E nesse sentido entendo que devo me posicionar.
Digo ainda que, se aos termos do § 2º, do Art. 31, da CR/88, o parecer prévio emitido pelo órgão competente, sobre as contas que o Prefeito anualmente presta, pode deixar de prevalecer, por decisão de dois terços dos membros da Câmara Municipal, conclusão lógica é a de que seja ao Chefe do Executivo dada a oportunidade de se defender, perante o Legislativo, apresentando dados suficientes a alcançar a reversão da situação anteriormente apresentada, e a ele contrária, pelo Tribunal de Contas.
Acerca das alegações no evento ID de n.º 15017134, que a Câmara Municipal de Crisópolis, Presidente do Legislativo, trazendo esclarecimentos complementares aos autos, alegando que houve uma fraude processual para induzir o Poder Judiciário a erro, alegando que “a parte autora como a defesa da Câmara (de responsabilidade do ex-gestor José Gilney), suposta orquestradas e em conluio com a peça inicial, desconsideraram que o ex-prefeito JOSÉ SANTANA foi notificado e apresentado defesa perante o julgamento da Câmara” e que, “sobre os fatos questionados, informo que o Ex-Gestor JOSÉ SANTANA DA SILVA foi devidamente notificado e citado em 16/09/2014 para apresentar defesa escrita nos autos do processo legislativo que julgou as Contas da Prefeitura Municipal de Crisópolis relativas ao exercício financeiro de 2012. (ID n.º 15017134, pág. 4)”, trata-se de alegações extemporâneas, pois Incumbia à parte instruir a contestação com os documentos destinados a provar suas alegações, o que não fez.
Nesse sentido, diz o CPC que “Art. 434. Incumbe à parte instruir a petição inicial ou a contestação com os documentos destinados a provar suas alegações”- grifei.
Prosseguindo, o Código diz que só é lícito às partes, em qualquer tempo, juntar aos autos documentos novos, quando destinados a fazer prova de fatos ocorridos depois dos articulados ou para contrapô-los aos que foram produzidos nos autos.” (art.435 do CPC), o que não é o caso, pois os supostos fatos teriam ocorrido 16/09/2014.
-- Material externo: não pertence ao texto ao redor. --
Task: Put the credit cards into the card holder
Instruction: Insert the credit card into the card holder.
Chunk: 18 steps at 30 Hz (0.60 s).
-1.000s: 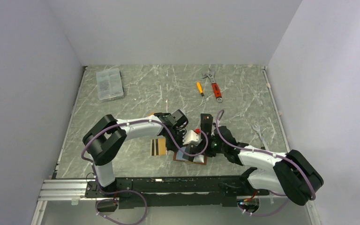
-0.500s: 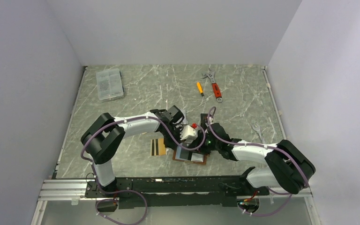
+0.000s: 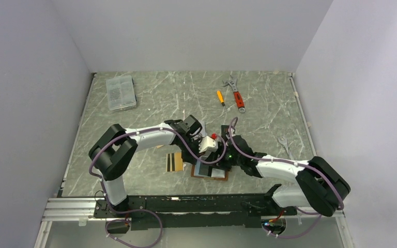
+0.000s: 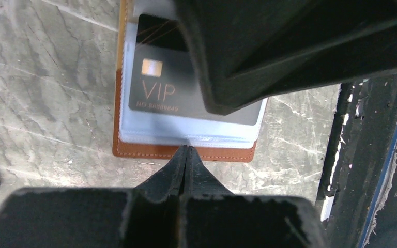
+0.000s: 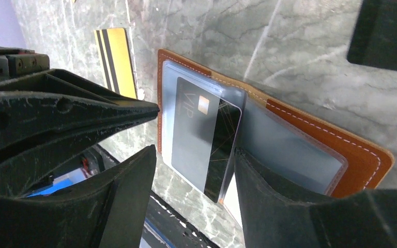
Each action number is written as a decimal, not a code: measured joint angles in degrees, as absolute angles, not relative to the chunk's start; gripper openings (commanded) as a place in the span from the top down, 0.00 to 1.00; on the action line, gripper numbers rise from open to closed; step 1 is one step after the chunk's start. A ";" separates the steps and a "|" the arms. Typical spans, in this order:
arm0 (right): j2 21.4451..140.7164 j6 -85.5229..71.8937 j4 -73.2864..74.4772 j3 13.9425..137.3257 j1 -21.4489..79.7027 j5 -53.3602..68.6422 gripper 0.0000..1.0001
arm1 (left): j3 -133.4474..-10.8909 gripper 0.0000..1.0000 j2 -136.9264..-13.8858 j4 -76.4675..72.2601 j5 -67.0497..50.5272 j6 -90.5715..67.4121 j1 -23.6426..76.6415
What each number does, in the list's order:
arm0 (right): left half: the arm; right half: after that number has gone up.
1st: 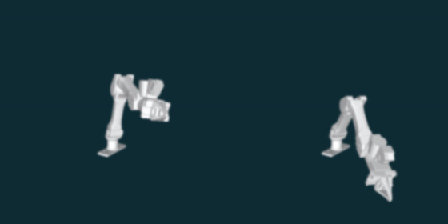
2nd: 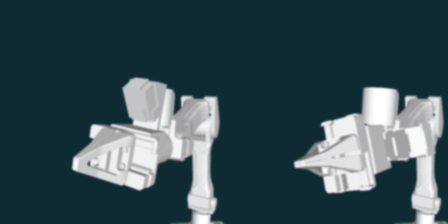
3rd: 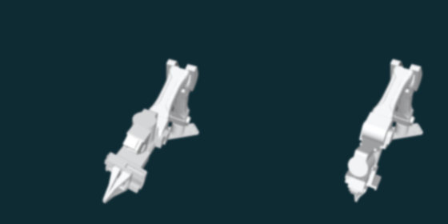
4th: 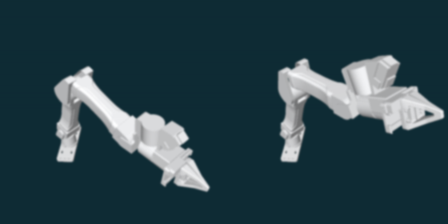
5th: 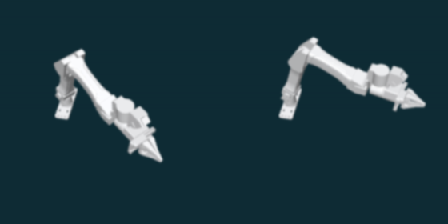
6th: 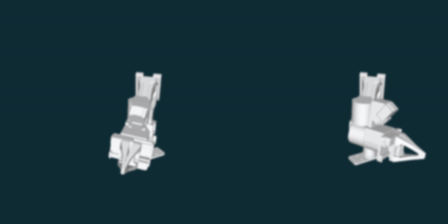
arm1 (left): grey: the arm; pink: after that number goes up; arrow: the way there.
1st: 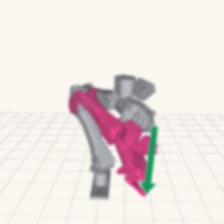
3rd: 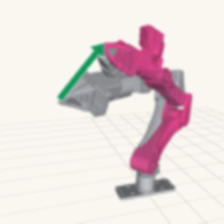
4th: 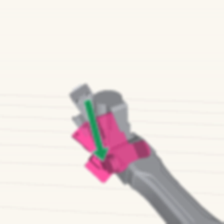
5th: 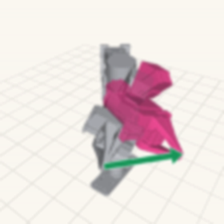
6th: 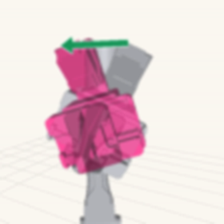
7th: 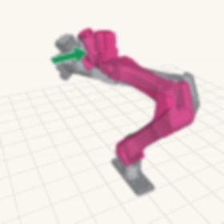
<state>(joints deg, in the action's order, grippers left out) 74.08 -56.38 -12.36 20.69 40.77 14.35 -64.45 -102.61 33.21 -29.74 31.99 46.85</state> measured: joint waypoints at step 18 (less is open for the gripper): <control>70.22 -53.41 3.79 26.04 47.51 2.59 0.96 | -56.49 1.00 -94.74 23.55 -39.46 26.20 39.48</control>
Ainda segundo o mesmo artigo do CPC, em seu parágrafo único, a juntada posterior de documentos formados após a contestação, bem como “dos que se tornaram conhecidos”, acessíveis ou disponíveis após esses atos, só pode ser juntados ao feito se parte que os juntou comprovar o motivo que a impediu de juntá-los anteriormente e incumbindo ao juiz.
No entanto, a parte ré, que juntou os documentos do evento ID de n.º 15017134, não comprovou o motivo que a impediu de juntá-los anteriormente, estando, portanto, as alegações e documentos juntados posteriores à contestação superadas pela preclusão temporal.
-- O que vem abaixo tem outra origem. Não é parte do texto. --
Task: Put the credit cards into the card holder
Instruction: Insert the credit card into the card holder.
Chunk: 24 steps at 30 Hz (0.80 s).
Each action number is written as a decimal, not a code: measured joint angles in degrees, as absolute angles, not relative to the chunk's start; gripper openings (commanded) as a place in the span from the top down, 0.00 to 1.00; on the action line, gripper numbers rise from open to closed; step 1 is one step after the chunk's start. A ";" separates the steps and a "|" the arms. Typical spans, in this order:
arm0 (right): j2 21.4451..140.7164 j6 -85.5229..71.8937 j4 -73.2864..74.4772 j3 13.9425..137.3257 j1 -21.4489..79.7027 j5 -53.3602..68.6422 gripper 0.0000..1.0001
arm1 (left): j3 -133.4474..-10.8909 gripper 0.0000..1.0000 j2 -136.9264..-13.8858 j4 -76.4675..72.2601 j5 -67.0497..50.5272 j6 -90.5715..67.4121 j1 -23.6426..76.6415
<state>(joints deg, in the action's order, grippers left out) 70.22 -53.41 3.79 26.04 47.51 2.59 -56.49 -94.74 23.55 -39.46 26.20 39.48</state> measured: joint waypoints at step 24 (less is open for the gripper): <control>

A regra prevista no art. 434 do Código de Processo Civil, segundo a qual incumbe à parte instruir a inicial ou a contestação com os documentos necessários para provar o direito alegado, somente pode ser excepcionada se, após o ajuizamento da ação, surgirem documentos novos, ou seja, decorrentes de fatos supervenientes ou que somente tenham sido conhecidos pela parte em momento posterior ( CPC , art.435 ), o que não é o caso dos autos.
Neste sentido, decidem os Tribunais:
TJ-SC - Apelação Cível AC 00036054220128240081 Xaxim 0003605-42.2012.8.24.0081 (TJ-SC)
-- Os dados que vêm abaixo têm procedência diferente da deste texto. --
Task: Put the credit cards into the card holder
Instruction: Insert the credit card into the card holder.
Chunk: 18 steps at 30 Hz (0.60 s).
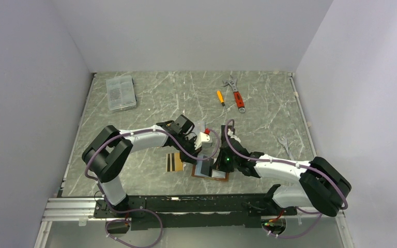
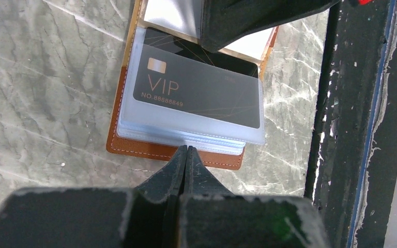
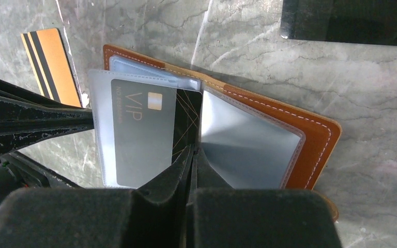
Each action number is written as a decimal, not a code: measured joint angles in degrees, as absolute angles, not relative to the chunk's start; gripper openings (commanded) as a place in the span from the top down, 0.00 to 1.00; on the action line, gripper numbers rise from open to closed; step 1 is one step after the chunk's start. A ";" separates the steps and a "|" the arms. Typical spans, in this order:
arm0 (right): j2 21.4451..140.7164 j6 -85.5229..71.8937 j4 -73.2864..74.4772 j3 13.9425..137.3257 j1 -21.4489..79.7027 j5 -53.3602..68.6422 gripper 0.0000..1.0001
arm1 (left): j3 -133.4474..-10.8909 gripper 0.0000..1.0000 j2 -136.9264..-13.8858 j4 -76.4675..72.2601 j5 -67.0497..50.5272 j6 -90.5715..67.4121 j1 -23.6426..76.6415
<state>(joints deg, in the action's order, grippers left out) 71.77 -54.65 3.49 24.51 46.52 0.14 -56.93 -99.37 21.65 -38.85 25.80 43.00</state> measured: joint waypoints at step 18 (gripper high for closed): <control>71.26 -55.83 -1.89 21.50 44.88 2.70 1.00 | -61.54 1.00 -102.04 22.02 -38.54 25.65 45.98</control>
Data de publicação: 26/06/2017 Ementa: JUNTADA DE DOCUMENTOS PELO AUTOR EM SEDE DE ALEGAÇÕES FINAIS, SEM JUSTIFICATIVA E NÃO RELACIONADOS A FATOS NOVOS. INAPLICABILIDADE DO ART. 397 DO CPC /1973. PRECLUSÃO TEMPORAL EVIDENCIADA. NECESSÁRIO DESENTRANHAMENTO DOS DOCUMENTOS E DESCONSIDERAÇÃO DESSA PROVA PARA FINS DE ANÁLISE DO MÉRITO RECURSAL. "Salvo em situações excepcionais, a prova documental deve ser produzida com a petição inicial ou com a resposta (art. 396 do Código de Processo Civil ), sob pena de preclusão. Ressalta-se que a juntada extemporânea de prova documental somente é admitida quando apta a fazer prova de fatos ocorridos depois dos articulados ou para contrapô-los aos que foram produzidos nos autos (art. 397 , CPC /1973)"
STJ - RECURSO ESPECIAL REsp 1618161 AC 2016/0204864-5 (STJ)Data de publicação: 06/03/2017 Ementa: A regra prevista no art. 396 do Código de Processo Civil , segundo a qual incumbe à parte instruir a inicial ou a contestação com os documentos necessários para provar o direito alegado, somente pode ser excepcionada se, após o ajuizamento da ação, surgirem documentos novos, ou seja, decorrentes de fatos supervenientes ou que somente tenham sido conhecidos pela parte em momento posterior ( CPC , art. 397 ), o que não ocorreu, conforme relatado pelo Tribunal a quo. Precedentes do STJ. 2. A Corte Local afirmou "ser fato incontroverso nestes autos que tais elementos sempre estiveram na posse dos prepostos do apelante, de sorte que o pedido de juntada documental apenas quando da apresentação de alegações finais orais momento em que já configurada a preclusão consumativa da fase processual instrutória - não se deu em razão de força maior, mas sim de óbvia deficiência da defesa por aquele apresentada." (fl. 199, e-STJ). (...)
Como visto, o col. STJ entende que a juntada de documentos em momento posterior ao oportuno só é admitida nos casos em que a parte justifique por que não produziu a prova na petição inicial ou na contestação, de modo a demonstrar que não existem a má-fé e a deslealdade em tal prática. Consagra, assim, a inviabilidade de a juntada extemporânea dos documentos decorrer de “guarda de trunfo” pela parte, conforme decidiu no RECURSO ESPECIAL Nº 1.121.031 - MG (2009⁄0116399-0)..
III – DISPOSITIVO
Diante do exposto, JULGO PROCEDENTE o pedido para declarar nulo o julgamento realizado pela Câmara Municipal de Crisópolis, relativo à apreciação das Contas presentadas pelo Poder Executivo municipal, de responsabilidade de José Santana da Silva, ex-prefeito do Município, referentes ao exercício de 2012, ratificando-se a tutela de urgência deferida anteriormente.
Em consequência, extingo o processo com resolução de mérito, na forma do artigo 487, I do Novo Código de Processo Civil.
Sem custas por causa da isenção legal em favor do ente público, conforme a Lei Estadual nº 12.373/11, art. 10, IV.
Condeno a Ré nos honorários advocatícios que fixo em R$ 500,00, conforme valor dado à causa, atualizado desde a citação, nos termos art. 85,§ 4º, IV, do CPC.
P.R.I.C. Após o trânsito em julgado, arquivem-se.